**Problem to work on**
Scan the data, and whenever a line contains "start", copy it.

━━━ Data section

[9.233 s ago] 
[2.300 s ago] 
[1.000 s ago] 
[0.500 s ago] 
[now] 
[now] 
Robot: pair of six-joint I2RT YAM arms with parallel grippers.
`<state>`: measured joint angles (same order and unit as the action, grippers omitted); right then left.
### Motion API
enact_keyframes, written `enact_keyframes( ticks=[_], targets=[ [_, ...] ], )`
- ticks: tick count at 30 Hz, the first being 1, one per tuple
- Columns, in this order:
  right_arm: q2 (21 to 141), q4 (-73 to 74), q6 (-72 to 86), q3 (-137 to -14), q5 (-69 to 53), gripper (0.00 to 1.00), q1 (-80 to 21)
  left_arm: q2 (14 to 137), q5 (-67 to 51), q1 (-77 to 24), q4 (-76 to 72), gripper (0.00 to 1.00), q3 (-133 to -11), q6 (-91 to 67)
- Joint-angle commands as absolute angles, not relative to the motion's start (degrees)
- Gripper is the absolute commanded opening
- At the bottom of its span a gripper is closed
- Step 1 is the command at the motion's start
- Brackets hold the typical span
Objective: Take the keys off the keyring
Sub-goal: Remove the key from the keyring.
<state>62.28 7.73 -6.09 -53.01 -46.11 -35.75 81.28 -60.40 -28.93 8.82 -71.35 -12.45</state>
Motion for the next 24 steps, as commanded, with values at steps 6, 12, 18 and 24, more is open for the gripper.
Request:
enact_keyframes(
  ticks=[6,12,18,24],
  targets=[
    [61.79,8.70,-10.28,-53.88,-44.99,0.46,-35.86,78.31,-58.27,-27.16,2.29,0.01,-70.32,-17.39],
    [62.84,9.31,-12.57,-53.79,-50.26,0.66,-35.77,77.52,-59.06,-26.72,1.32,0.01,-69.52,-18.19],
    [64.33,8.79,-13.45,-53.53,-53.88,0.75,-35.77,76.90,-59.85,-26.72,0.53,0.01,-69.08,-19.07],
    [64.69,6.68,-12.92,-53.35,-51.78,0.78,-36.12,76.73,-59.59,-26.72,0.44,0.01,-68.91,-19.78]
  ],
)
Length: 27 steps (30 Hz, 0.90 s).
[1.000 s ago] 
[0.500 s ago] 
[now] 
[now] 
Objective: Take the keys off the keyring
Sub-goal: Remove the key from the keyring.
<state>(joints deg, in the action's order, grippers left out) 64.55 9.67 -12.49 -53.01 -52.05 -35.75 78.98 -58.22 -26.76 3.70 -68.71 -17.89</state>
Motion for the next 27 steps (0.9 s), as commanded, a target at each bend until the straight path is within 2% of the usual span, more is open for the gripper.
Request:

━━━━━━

**Solution below**
- Joint-angle commands as absolute angles, not relative to the motion's start (degrees)
- Step 1 is the command at the motion's start

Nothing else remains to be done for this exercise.